Historic Performance Materials from the Bavarian State Opera

  • May 6, 2014
  • by David Day

We are excited to announce the addition of the Historic Performance Materials from the Bavarian State Opera to the OBPS Index. This fascinating collection comes from the Bayerische Staatsbibliothek (Bavarian State Library) in Munich, Germany. The collection from the Staatstheater was transferred to the department of music of the Bayerische Staatsbibliothek in the 20th century. It contains important historical documents, opera scores, and libretti from performances dating back to the late 18th century. The collection is important for the glimpse it provides into the performance practices of the period.

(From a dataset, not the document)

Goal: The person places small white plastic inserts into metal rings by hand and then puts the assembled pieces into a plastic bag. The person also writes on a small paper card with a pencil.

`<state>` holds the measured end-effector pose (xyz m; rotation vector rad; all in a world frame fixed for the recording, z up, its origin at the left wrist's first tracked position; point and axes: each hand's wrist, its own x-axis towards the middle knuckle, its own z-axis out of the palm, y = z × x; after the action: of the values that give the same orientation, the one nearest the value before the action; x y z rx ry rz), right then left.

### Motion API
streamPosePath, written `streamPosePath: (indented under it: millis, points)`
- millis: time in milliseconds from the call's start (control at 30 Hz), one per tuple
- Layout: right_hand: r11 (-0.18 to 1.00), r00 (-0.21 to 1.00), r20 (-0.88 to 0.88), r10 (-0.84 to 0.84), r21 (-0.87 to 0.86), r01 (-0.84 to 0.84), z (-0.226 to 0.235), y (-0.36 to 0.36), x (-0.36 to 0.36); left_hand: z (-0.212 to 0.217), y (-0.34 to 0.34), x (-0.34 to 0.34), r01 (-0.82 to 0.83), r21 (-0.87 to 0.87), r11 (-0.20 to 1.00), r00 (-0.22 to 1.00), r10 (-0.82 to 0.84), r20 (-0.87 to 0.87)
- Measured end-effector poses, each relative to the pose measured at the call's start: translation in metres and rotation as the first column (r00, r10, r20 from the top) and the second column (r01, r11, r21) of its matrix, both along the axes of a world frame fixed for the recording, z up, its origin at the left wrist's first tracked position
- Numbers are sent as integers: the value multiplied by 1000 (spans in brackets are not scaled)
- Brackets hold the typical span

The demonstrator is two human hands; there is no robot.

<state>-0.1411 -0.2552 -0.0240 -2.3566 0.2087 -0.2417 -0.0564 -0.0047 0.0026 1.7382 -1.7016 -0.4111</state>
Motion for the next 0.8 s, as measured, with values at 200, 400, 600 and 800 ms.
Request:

Items indexed in this project included documents from Mozart’s Idomeneo that date back to the year of its premier. Also included are several examples of “mise en scène” which are direction books for a production with instructions on stage design and movement written in the director’s hand. A new type of document  added to our index is the “souffleur part.” A less well-known profession in the opera field, the souffleur was responsible for feeding the words of the opera to singers in distress. These books are usually written in the hand of the souffleur (from the French verb to whisper) and are particularly well preserved. Another interesting document is a mise en scène for Wagner’s Das Rheingold, which contains a ledger of performers and their roles as they were performed in the Staatstheater from the year of the opera’s premier in 1869 until 1923.

If you look carefully, you will even find examples of humor hidden in some of the documents, providing an example of levity in the earlier productions of these operas (for example, see the violin I and piccolo parts for Die Feen by Wagner).